Yes, it did!  The Boostrap member rejected the 2nd member that tried to join because it wasn’t included in the auto-configured IP white-list.   But why not?

Looking at the automatically created IP whitelist entry of 192.168.56.128/32 it which may not seem curious right away.  Looking at bit closer at the netmask though and the 32 indicates that this IP is in a subnet of its own.  So here we can conclude that the GCS automatic IP whitelist that is generated accounts for the configured netmask of the host’s IP and includes that IP range in the whitelist (along with the very liberal localhost IP range).  Had the netmask of the network on all the group replication servers been 192.168.56.128/24 which allows a full range of IPs for the last octet, then no problems would have been noticed as the automated IP whitelist would have been sufficient.

Options for the Fix

There are a few ways that this can be addressed.

  1. Adjust the netmask on all the servers to include a suitable range of IPs, which include all Group Replication related servers.  If this is acceptable, then you’ll need to stop Group Replication on the inital Member (HOST1 in this case), and re-bootstrap it so that the automatic IP whitelist picks up the new netmask configured on its server.  Other members should join properly after that, but their own netmask setups should also have been adjusted too.
     
  2. Maybe the restrictive netmask was intentional, in which case you can purposely construct the configuration for the IP whitelist instead using the explicit IP address of each member, netmask do not need to be included.  See the IP whitelist documentation for more information
    group_replication_ip_whitelist=”192.168.56.127,192.168.56.128,192.168.56.129,127.0.0.1/8″;

    Don’t forget, as per option 1, once you’ve added the above entry to all your Group Member configuration files, it still needs to be made active. There are 2 ways to do this:

    a) Restart the instance once the configuration file is setup.  Since the group in our case never made it past the first member, we’ll need to bootstrap that member again.  Once the initial bootstrap member is ready, then other servers needs to restart before joining.

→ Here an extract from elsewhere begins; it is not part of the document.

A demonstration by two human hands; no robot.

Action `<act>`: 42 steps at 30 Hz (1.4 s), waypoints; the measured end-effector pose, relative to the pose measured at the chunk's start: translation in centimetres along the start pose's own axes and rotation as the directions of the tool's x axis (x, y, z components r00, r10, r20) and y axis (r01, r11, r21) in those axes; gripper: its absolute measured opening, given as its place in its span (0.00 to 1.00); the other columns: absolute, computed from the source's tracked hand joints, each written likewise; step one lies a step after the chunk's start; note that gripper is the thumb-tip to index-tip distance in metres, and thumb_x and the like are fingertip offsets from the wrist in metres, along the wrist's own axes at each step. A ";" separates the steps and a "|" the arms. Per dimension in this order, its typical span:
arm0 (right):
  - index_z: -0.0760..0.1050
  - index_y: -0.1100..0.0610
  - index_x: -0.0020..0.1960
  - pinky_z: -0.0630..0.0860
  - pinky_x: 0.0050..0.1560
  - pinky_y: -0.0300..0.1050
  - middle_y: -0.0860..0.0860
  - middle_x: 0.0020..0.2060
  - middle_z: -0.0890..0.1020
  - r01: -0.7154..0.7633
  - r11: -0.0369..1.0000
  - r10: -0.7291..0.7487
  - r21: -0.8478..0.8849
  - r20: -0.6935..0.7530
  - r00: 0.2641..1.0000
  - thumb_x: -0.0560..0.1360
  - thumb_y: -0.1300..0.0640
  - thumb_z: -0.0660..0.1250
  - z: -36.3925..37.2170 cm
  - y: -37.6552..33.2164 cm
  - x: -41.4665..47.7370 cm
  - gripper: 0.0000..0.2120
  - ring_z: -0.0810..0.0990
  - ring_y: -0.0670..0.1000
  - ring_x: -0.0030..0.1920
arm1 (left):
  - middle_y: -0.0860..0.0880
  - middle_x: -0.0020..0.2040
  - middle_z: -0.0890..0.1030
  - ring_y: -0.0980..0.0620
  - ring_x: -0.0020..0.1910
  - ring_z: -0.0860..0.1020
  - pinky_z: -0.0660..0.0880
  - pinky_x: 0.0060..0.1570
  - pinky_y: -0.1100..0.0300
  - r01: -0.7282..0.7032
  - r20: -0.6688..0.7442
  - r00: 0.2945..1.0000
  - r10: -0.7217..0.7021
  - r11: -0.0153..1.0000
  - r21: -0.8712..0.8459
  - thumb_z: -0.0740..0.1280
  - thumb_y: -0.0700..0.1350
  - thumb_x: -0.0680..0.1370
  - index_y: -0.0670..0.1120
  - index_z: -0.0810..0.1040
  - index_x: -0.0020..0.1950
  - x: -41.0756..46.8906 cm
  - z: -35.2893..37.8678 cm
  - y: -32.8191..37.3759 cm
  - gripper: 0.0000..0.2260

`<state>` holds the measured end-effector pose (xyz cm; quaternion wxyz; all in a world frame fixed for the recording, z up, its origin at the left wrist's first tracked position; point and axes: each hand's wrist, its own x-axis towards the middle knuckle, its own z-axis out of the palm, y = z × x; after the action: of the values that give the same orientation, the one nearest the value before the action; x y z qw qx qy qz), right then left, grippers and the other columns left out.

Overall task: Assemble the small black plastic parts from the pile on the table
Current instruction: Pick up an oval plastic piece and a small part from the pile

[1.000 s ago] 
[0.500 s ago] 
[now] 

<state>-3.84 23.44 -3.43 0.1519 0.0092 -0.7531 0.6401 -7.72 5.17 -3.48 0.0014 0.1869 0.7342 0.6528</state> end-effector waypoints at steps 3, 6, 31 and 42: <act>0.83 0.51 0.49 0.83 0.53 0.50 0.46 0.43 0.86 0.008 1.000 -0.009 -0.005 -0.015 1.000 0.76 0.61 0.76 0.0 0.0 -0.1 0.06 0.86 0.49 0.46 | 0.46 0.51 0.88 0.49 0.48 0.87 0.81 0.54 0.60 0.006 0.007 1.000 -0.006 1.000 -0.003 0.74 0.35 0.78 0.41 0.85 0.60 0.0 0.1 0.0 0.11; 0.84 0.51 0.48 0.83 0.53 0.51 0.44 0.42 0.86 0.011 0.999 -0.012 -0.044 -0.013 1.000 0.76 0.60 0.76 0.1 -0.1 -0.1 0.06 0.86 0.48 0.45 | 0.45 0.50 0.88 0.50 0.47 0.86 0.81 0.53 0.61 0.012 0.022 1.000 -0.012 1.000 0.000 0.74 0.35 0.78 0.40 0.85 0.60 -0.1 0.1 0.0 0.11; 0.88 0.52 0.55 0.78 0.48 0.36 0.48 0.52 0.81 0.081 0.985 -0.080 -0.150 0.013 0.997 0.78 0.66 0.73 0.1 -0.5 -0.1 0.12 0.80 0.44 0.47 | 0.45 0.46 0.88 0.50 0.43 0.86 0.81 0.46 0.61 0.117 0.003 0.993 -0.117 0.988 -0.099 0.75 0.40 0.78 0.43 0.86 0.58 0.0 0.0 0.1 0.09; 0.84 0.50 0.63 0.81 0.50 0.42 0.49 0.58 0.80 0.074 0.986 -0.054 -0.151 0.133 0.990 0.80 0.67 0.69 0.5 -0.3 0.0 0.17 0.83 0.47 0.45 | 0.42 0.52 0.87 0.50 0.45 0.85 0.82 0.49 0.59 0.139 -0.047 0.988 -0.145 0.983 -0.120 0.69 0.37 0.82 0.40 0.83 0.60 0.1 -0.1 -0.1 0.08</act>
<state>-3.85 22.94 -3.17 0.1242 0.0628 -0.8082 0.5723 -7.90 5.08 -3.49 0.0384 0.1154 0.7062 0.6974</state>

    b) Assuming the config file has also been adjusted to include the config entry above, then the configuration can be made dynamically to the server.  However the Group Replication “service” needs to be recycled.

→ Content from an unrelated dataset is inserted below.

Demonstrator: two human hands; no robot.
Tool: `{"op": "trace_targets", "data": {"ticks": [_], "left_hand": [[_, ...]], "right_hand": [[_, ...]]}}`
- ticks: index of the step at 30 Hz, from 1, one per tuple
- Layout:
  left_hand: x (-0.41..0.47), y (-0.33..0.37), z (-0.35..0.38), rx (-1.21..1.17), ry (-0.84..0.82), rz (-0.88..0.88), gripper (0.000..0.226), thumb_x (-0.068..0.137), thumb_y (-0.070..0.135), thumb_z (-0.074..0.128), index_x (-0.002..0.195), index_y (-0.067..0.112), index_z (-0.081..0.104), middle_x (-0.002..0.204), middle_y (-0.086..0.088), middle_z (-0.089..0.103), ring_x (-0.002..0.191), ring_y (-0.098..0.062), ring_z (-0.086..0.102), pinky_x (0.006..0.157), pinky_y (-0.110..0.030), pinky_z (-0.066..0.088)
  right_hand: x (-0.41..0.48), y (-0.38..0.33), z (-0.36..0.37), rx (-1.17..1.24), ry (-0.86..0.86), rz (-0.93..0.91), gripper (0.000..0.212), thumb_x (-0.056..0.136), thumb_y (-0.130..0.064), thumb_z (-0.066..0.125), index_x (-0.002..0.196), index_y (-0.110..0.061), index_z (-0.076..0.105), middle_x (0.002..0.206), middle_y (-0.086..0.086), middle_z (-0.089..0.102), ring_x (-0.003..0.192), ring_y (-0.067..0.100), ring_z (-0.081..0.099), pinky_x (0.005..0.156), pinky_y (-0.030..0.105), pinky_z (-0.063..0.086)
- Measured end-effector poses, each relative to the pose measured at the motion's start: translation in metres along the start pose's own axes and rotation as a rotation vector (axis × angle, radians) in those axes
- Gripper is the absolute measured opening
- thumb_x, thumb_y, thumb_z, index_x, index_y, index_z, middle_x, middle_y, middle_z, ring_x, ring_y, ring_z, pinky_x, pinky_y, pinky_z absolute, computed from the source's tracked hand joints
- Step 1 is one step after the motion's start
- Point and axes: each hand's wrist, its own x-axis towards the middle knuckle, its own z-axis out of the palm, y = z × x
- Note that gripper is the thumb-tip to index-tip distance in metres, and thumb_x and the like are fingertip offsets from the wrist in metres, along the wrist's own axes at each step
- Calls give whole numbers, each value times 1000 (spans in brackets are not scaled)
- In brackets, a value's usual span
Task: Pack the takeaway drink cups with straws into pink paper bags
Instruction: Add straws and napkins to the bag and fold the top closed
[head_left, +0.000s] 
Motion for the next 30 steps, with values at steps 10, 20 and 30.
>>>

Dynamic commands to run in MySQL:

# Here are the needed commands to dynamically adjust the IP whitelist
mysql> STOP GROUP_REPLICATION;
mysql> SET GLOBAL group_replication_ip_whitelist="192.168.56.127,192.168.56.128,192.168.56.129,127.0.0.1/8";
mysql> START GROUP_REPLICATION;
 
# Run the following to execute the bootstrap commands before and after
mysql> STOP GROUP_REPLICATION;
mysql> SET GLOBAL group_replication_ip_whitelist="192.168.56.127,192.168.56.128,192.168.56.129,127.0.0.1/8";
mysql> SET GLOBAL group_replication_bootstrap_group=ON;
mysql> START GROUP_REPLICATION;
mysql> SET GLOBAL group_replication_bootstrap_group=OFF;

Offline Mode Usage with Group Replication

One more item to add: Anytime you plan to execute a restart of the Group Replication Service, ALWAYS dynamically enable offline_mode=ON before stopping the service. Once the group replication service is running again, then you can turn offline_mode=OFF.

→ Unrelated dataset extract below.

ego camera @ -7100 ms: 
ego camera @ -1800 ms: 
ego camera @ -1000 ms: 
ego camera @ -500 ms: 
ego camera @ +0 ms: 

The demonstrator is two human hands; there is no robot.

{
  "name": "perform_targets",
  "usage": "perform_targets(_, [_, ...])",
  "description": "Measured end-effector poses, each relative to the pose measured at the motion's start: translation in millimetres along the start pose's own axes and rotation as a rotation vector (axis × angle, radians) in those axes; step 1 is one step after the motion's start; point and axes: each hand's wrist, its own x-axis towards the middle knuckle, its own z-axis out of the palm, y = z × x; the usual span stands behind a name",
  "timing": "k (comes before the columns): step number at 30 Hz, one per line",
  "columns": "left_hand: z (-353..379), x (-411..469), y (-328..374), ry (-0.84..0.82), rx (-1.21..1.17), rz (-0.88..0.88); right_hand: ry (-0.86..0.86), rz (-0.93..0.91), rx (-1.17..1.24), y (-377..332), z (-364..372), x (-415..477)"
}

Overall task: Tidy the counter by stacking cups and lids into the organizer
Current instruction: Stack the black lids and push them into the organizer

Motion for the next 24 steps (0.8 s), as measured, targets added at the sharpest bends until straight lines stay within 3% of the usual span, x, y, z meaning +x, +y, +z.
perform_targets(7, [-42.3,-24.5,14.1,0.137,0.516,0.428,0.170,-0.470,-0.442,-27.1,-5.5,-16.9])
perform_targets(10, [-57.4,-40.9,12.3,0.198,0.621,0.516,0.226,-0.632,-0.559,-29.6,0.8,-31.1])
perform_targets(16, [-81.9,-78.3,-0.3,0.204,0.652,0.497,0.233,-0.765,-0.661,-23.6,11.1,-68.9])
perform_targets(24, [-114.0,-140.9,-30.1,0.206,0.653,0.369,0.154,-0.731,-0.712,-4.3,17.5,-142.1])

Dynamic commands to run in MySQ:

# Here are the needed commands to dynamically adjust the IP whitelist
mysql> SET GLOBAL OFFLINE_MODE=ON;
mysql> STOP GROUP_REPLICATION;
mysql> SET GLOBAL group_replication_ip_whitelist="192.168.56.127,192.168.56.128,192.168.56.129,127.0.0.1/8";
mysql> START GROUP_REPLICATION;
mysql> SET GLOBAL OFFLINE_MODE=OFF;

Reasons and understanding for the above will be in my next blog post.

Conclusion

Hopefully this review of walking through some key messages in the error log will help you surpass possible complications you might come across.  There are a variety of things that might hold users up from getting it going, but the items noted in this blog post I consider the likely candidates based on my experience and engagements with companies that I’ve been working with so far.

Would love to hear your feedback and experience with Group Replication and look forward to supporting the wider MySQL Community and the commercial crowds alike!